A liquidity event is any transaction that allows founders, investors, and employees of a private company to convert their equity into cash or publicly tradable securities. Before a liquidity event, those ownership stakes are illiquid, meaning you cannot easily sell them for cash on an open market. A liquidity event changes that.
The most common liquidity events are initial public offerings, acquisitions, and mergers. Secondary market transactions and tender offers also qualify, though they are less common. Each type delivers liquidity differently, and the financial outcome for shareholders depends heavily on which path the company takes.
Each path to liquidity has distinct mechanics, timelines, and tradeoffs. Understanding them helps you evaluate what a potential exit actually means for your stake.
Liquidity events do not affect all shareholders equally. The payout sequence is determined by the company's cap table and any liquidation preference provisions embedded in investor agreements.
Preferred shareholders, typically venture capital and private equity investors, usually have liquidation preferences that let them recover their investment before common shareholders receive anything. In a low-valuation acquisition, this can leave founders and employees with little to nothing despite years of work. In a high-value IPO, the preference structure may be less consequential because there is enough value for all share classes.

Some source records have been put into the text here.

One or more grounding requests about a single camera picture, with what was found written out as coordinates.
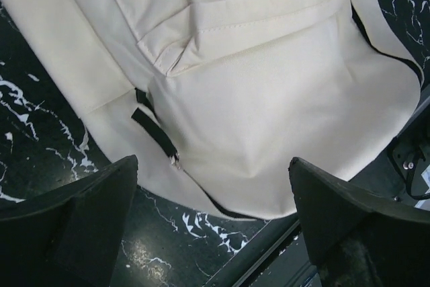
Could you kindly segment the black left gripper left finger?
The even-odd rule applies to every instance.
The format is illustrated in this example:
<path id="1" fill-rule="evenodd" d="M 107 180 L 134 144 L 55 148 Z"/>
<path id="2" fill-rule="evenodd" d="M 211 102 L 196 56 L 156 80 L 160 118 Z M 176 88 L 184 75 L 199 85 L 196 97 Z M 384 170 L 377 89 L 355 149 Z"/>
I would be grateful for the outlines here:
<path id="1" fill-rule="evenodd" d="M 34 198 L 1 203 L 1 285 L 109 286 L 137 172 L 131 155 Z"/>

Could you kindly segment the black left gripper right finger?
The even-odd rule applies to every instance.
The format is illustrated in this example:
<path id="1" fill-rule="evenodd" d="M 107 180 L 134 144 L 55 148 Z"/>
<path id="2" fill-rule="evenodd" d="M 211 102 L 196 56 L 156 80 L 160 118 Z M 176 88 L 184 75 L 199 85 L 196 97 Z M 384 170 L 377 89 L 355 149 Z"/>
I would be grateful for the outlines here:
<path id="1" fill-rule="evenodd" d="M 289 176 L 322 286 L 429 285 L 428 211 L 377 196 L 298 157 Z"/>

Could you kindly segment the cream canvas student bag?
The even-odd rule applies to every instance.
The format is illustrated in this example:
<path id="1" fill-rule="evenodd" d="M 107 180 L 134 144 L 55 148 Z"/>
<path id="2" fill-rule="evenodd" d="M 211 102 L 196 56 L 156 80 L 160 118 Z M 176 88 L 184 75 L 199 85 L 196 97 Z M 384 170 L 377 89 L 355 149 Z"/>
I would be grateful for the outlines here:
<path id="1" fill-rule="evenodd" d="M 425 80 L 378 0 L 1 2 L 104 155 L 214 216 L 294 213 L 294 157 L 350 180 Z"/>

The timing of a liquidity event and how long you have held your shares directly affect your tax bill. Shares held for more than one year qualify for long-term capital gains tax rates, which are lower than ordinary income rates. Shares held for less than one year are taxed as ordinary income. Employees exercising stock options at the time of a liquidity event face additional complexity depending on whether they hold incentive stock options or non-qualified stock options.

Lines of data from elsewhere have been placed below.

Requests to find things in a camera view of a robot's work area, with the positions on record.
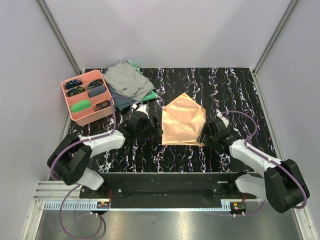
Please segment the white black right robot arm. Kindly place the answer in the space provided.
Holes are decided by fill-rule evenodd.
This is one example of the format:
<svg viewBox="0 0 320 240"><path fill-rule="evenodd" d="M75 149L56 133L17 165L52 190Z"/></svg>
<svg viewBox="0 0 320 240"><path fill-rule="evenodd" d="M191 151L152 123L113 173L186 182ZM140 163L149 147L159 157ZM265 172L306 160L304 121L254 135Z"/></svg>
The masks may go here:
<svg viewBox="0 0 320 240"><path fill-rule="evenodd" d="M224 151L258 173L259 176L239 173L227 185L228 195L235 199L243 194L254 195L267 200L278 213L304 208L310 192L297 163L272 157L253 147L248 140L232 134L228 124L225 117L217 117L203 125L197 138L198 143Z"/></svg>

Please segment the peach satin napkin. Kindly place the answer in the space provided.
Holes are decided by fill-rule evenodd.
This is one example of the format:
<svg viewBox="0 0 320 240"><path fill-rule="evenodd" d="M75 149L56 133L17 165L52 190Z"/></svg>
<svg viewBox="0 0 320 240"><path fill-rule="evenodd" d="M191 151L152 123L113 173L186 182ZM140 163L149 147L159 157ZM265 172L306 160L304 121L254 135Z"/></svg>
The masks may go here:
<svg viewBox="0 0 320 240"><path fill-rule="evenodd" d="M162 110L162 145L202 146L197 138L205 123L205 108L184 92Z"/></svg>

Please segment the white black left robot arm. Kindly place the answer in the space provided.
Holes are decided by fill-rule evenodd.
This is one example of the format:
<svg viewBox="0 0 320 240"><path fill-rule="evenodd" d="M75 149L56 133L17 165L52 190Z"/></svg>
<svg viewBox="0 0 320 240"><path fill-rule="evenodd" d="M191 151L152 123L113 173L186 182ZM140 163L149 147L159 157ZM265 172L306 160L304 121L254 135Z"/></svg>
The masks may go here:
<svg viewBox="0 0 320 240"><path fill-rule="evenodd" d="M78 184L90 189L95 197L103 198L108 193L109 183L88 167L89 160L101 153L120 149L126 142L159 137L162 133L156 116L135 111L109 132L86 137L68 134L49 157L47 166L67 186Z"/></svg>

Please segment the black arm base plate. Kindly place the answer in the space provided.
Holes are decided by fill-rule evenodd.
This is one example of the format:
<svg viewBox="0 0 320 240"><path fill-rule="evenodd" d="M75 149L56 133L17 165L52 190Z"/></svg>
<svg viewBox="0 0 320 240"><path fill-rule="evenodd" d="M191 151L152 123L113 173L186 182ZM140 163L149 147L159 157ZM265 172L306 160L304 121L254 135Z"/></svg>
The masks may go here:
<svg viewBox="0 0 320 240"><path fill-rule="evenodd" d="M81 199L111 197L112 210L229 211L228 202L256 199L241 193L235 180L240 173L104 173L101 190L83 186Z"/></svg>

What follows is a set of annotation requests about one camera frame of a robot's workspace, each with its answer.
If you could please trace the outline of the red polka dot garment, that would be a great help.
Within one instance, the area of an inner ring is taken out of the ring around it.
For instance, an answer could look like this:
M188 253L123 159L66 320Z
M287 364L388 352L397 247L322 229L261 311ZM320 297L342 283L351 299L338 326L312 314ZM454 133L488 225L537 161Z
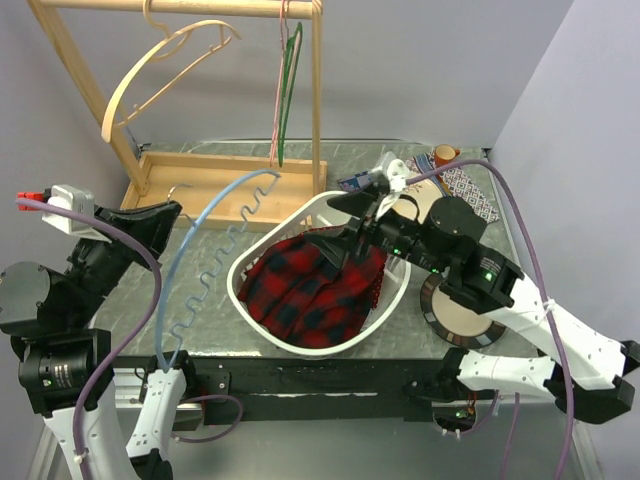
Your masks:
M380 296L380 292L381 292L381 288L382 288L382 284L385 276L385 266L386 264L383 263L375 277L375 280L372 283L372 287L371 287L371 300L372 300L371 309L372 310L375 310L378 306L379 296Z

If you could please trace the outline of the red black plaid skirt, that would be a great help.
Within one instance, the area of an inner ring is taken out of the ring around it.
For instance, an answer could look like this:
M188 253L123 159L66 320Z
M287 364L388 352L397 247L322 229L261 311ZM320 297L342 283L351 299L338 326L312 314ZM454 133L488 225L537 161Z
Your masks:
M386 260L386 252L373 247L337 270L297 235L265 251L238 298L279 340L308 349L337 346L360 333L372 311L372 283Z

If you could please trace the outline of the light wooden hanger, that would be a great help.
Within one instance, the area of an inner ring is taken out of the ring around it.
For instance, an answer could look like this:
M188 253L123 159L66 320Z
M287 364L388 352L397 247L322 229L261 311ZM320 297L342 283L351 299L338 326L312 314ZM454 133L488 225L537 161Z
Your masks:
M101 123L102 140L116 133L166 95L196 67L241 38L240 32L220 19L204 19L171 28L152 14L152 1L142 3L145 22L161 33L114 88Z

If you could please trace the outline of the green plastic hanger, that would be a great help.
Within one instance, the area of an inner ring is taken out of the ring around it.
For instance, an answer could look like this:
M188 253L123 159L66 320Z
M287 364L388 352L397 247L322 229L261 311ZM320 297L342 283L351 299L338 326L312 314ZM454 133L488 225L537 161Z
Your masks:
M280 81L278 131L276 137L276 152L279 166L282 166L284 163L286 131L295 87L302 39L303 25L299 22L296 25L293 34L289 36L286 41L283 58L283 74Z

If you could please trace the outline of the pink wire hanger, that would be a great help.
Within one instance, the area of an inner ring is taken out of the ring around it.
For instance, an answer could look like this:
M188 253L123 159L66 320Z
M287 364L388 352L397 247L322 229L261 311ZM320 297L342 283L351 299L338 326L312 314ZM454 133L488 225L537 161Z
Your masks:
M286 131L297 76L302 43L303 27L301 23L290 31L288 25L290 1L280 3L280 42L281 59L276 86L273 132L271 139L270 162L284 163Z

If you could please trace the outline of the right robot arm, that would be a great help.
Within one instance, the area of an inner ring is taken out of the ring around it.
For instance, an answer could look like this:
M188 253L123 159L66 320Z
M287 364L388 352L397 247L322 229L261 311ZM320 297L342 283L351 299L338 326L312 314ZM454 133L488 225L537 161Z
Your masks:
M478 391L520 393L595 425L631 410L635 389L625 377L639 367L637 342L612 340L544 299L539 282L482 244L487 224L464 200L441 197L416 219L394 209L380 214L382 203L376 188L333 198L329 206L348 214L348 223L305 237L337 267L380 249L438 273L440 291L454 304L514 331L541 353L517 358L451 348L412 395L451 402Z

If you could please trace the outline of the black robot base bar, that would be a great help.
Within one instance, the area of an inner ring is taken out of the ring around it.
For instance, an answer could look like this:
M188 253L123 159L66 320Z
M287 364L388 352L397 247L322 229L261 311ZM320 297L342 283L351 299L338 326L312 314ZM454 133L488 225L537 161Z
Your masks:
M401 418L429 422L435 404L489 400L442 375L439 360L195 357L183 398L207 425Z

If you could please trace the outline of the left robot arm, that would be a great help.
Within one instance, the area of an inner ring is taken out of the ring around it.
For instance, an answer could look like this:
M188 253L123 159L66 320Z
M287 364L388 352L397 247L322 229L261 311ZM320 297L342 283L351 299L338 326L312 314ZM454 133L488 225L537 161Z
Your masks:
M164 252L182 207L151 207L90 215L100 240L80 239L59 273L23 261L1 273L1 331L19 359L18 380L35 414L56 437L75 479L171 479L168 445L180 402L198 392L199 377L181 350L168 370L152 358L141 388L142 408L124 440L116 412L113 362L107 330L90 320L132 263L161 279Z

Consulting a tax advisor before a liquidity event is not optional for anyone with a material equity stake. The difference between good and poor tax planning can represent tens or hundreds of thousands of dollars for a mid-level employee at a successful company.
A liquidity event is not something that happens to a company. It is something a company prepares for over years. Clean cap table management, consistent financial reporting, and a scalable business model are prerequisites that sophisticated acquirers and IPO underwriters look for.
Most companies begin working with investment banks or M&A advisors 12 to 18 months before an expected event to prepare financial disclosures, conduct due diligence readiness reviews, and establish the company's valuation narrative. Companies that skip this preparation typically either miss the optimal exit window or accept below-market terms.